___ Provided records ___
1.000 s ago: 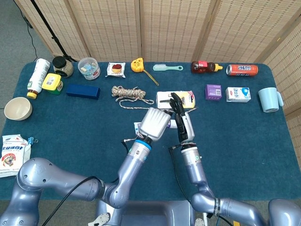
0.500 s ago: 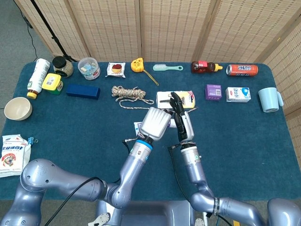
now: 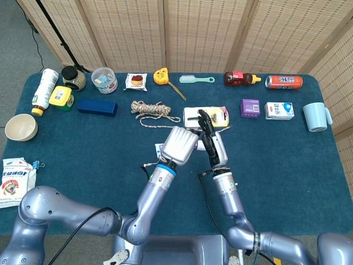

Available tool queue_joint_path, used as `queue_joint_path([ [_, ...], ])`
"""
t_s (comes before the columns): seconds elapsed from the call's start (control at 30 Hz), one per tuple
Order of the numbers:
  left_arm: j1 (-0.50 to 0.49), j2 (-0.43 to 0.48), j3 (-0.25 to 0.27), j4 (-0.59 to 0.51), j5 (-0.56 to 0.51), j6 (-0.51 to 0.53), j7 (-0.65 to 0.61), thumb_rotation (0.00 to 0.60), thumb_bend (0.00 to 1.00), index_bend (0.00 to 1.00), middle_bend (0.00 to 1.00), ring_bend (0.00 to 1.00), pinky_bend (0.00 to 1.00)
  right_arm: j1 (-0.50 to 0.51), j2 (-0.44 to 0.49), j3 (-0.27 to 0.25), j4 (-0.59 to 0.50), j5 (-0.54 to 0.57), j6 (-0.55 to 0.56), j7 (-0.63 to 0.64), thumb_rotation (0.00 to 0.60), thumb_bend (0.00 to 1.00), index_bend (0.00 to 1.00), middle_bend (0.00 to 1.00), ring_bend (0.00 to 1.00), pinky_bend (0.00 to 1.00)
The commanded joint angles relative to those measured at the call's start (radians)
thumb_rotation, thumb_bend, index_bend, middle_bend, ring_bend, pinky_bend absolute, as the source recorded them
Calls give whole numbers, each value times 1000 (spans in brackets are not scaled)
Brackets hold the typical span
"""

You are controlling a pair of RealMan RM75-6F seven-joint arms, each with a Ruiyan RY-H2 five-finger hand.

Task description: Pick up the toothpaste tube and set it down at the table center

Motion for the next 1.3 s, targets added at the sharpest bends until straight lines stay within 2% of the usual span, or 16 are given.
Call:
queue_joint_path([
  [0.03,12,14,6,-14,12,2,-8,600,995,630,536,578,638,-5,7,-4,-3,3,-3,-4,127,0,0,0,0,0],
  [0.4,76,99,58,-99,71,-19,-40,600,995,630,536,568,638,-38,60,-38,-25,-4,-6,-33,127,0,0,0,0,0],
  [0.67,127,178,111,-164,98,-77,-83,600,995,623,536,547,638,-59,116,-44,-9,-6,-5,-55,128,0,0,0,0,0],
  [0.93,151,201,168,-154,115,-126,-101,600,995,624,536,543,638,-73,166,-43,0,-11,-11,-45,128,0,0,0,0,0],
  [1.3,171,177,225,-104,109,-159,-106,600,989,606,524,509,638,-72,203,-26,19,-4,-22,-30,128,0,0,0,0,0],
])
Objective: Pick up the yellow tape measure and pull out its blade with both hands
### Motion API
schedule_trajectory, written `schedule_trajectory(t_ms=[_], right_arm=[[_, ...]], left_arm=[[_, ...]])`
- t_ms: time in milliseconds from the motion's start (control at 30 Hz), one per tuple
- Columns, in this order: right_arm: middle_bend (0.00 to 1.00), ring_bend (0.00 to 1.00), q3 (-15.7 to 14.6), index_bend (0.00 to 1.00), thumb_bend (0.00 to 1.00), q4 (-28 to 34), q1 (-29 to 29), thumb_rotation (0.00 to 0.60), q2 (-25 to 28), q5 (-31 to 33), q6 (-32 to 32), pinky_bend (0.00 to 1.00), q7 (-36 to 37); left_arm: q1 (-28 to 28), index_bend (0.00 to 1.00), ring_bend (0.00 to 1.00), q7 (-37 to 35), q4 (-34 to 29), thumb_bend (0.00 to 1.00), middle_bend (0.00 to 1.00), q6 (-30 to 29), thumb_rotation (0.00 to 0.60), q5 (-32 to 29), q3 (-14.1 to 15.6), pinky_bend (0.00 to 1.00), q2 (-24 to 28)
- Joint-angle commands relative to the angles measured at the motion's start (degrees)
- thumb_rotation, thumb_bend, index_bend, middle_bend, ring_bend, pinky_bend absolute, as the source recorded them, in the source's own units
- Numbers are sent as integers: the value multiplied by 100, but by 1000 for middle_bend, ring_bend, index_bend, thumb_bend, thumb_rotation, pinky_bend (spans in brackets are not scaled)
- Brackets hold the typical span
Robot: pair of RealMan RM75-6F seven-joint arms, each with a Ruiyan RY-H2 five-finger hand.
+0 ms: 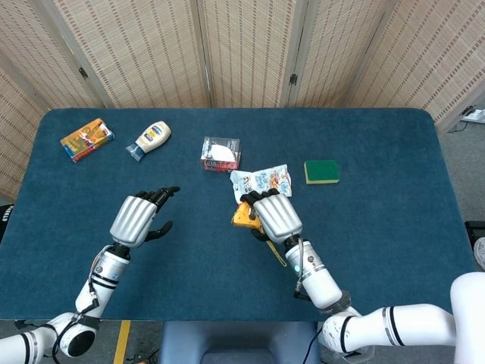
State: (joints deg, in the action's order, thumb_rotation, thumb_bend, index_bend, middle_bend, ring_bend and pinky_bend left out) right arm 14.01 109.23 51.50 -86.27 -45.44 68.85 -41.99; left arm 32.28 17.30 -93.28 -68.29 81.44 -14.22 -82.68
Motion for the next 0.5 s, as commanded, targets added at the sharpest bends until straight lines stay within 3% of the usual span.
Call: schedule_trajectory(t_ms=[33, 300, 400, 500], right_arm=[[390, 436, 165, 466, 303, 139, 193, 600, -242, 282, 265, 277, -340], [390, 442, 308, 466, 303, 86, 413, 600, -644, 599, 563, 277, -646], [390, 441, 348, 466, 303, -3, 465, 600, -771, 682, 616, 277, -677], [390, 441, 410, 466, 303, -68, 514, 600, -874, 757, 626, 277, -661]], left_arm=[[43, 162, 452, 134, -61, 319, 348, 8, 591, -160, -3, 472, -111], [68, 120, 426, 129, -124, 275, 321, -123, 266, -525, -44, 378, -455], [68, 83, 422, 55, -123, 274, 310, -153, 226, -626, -50, 372, -547], [68, 50, 403, -24, -126, 274, 291, -184, 224, -745, -74, 361, -646]])
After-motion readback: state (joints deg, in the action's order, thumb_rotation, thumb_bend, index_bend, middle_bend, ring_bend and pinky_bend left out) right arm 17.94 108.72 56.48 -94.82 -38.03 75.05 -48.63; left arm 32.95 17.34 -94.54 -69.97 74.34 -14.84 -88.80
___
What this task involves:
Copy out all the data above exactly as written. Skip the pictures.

Written answer:
1.000 s ago: 
0.500 s ago: 
now: 

Available tool queue_joint_path, used as `queue_joint_path([ [_, ...], ])`
"""
t_s (comes before the columns): seconds elapsed from the call's start (control at 30 Hz), one per tuple
Order of the numbers:
  left_arm: j1 (-0.50 to 0.49), j2 (-0.43 to 0.48), j3 (-0.25 to 0.27), j4 (-0.59 to 0.51), j5 (-0.56 to 0.51), j6 (-0.51 to 0.53), j7 (-0.65 to 0.61), thumb_rotation (0.00 to 0.60), thumb_bend (0.00 to 1.00), index_bend (0.00 to 1.00), middle_bend (0.00 to 1.00), ring_bend (0.00 to 1.00), pinky_bend (0.00 to 1.00)
  right_arm: j1 (-0.50 to 0.51), j2 (-0.44 to 0.49), j3 (-0.27 to 0.25), j4 (-0.59 to 0.50), j5 (-0.54 to 0.57), j6 (-0.55 to 0.56), j7 (-0.63 to 0.64), thumb_rotation (0.00 to 0.60), thumb_bend (0.00 to 1.00), index_bend (0.00 to 1.00), middle_bend (0.00 to 1.00), ring_bend (0.00 to 1.00), pinky_bend (0.00 to 1.00)
The commanded joint angles relative to those measured at the call's start (radians)
thumb_rotation, thumb_bend, index_bend, middle_bend, ring_bend, pinky_bend absolute, as the source recorded them
Calls give whole numbers, each value times 1000 (spans in brackets are not scaled)
Brackets hold the typical span
"""

You are controlling a pair of RealMan RM75-6F seven-joint arms, each with a Ruiyan RY-H2 five-finger hand.

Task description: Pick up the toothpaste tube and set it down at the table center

Motion for the next 1.3 s, targets added at the sharpest bends until straight lines stay within 2% of the usual span, or 16 are given.
Call:
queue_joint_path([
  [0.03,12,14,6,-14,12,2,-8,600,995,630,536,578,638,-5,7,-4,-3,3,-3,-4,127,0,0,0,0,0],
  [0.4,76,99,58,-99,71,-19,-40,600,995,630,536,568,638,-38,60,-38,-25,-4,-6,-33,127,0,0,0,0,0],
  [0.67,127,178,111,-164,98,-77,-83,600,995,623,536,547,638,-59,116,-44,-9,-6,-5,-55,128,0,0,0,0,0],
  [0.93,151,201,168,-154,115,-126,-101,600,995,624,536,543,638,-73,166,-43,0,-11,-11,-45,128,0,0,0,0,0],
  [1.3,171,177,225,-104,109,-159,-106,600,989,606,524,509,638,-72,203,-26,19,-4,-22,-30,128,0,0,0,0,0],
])
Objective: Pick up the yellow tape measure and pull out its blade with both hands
### Motion API
schedule_trajectory, written `schedule_trajectory(t_ms=[_], right_arm=[[_, ...]], left_arm=[[_, ...]])`
- t_ms: time in milliseconds from the motion's start (control at 30 Hz), one per tuple
- Columns, in this order: right_arm: middle_bend (0.00 to 1.00), ring_bend (0.00 to 1.00), q3 (-15.7 to 14.6), index_bend (0.00 to 1.00), thumb_bend (0.00 to 1.00), q4 (-28 to 34), q1 (-29 to 29), thumb_rotation (0.00 to 0.60), q2 (-25 to 28), q5 (-31 to 33), q6 (-32 to 32), pinky_bend (0.00 to 1.00), q7 (-36 to 37); left_arm: q1 (-28 to 28), index_bend (0.00 to 1.00), ring_bend (0.00 to 1.00), q7 (-37 to 35), q4 (-34 to 29), thumb_bend (0.00 to 1.00), middle_bend (0.00 to 1.00), q6 (-30 to 29), thumb_rotation (0.00 to 0.60), q5 (-32 to 29), q3 (-14.1 to 15.6), pinky_bend (0.00 to 1.00), q2 (-24 to 28)
- Joint-angle commands relative to the angles measured at the motion's start (degrees)
- thumb_rotation, thumb_bend, index_bend, middle_bend, ring_bend, pinky_bend absolute, as the source recorded them, in the source's own units
- Numbers are sent as integers: the value multiplied by 100, but by 1000 for middle_bend, ring_bend, index_bend, thumb_bend, thumb_rotation, pinky_bend (spans in brackets are not scaled)
- Brackets hold the typical span
Robot: pair of RealMan RM75-6F seven-joint arms, each with a Ruiyan RY-H2 five-finger hand.
+0 ms: 
State: (joints deg, in the action's order, thumb_rotation, thumb_bend, index_bend, middle_bend, ring_bend and pinky_bend left out) right arm 14.01 109.23 51.50 -86.27 -45.44 68.85 -41.99; left arm 32.28 17.30 -93.28 -68.29 81.44 -14.22 -82.68
Motion for the next 0.5 s, as commanded, targets added at the sharpest bends until straight lines stay within 3% of the usual span.
Call: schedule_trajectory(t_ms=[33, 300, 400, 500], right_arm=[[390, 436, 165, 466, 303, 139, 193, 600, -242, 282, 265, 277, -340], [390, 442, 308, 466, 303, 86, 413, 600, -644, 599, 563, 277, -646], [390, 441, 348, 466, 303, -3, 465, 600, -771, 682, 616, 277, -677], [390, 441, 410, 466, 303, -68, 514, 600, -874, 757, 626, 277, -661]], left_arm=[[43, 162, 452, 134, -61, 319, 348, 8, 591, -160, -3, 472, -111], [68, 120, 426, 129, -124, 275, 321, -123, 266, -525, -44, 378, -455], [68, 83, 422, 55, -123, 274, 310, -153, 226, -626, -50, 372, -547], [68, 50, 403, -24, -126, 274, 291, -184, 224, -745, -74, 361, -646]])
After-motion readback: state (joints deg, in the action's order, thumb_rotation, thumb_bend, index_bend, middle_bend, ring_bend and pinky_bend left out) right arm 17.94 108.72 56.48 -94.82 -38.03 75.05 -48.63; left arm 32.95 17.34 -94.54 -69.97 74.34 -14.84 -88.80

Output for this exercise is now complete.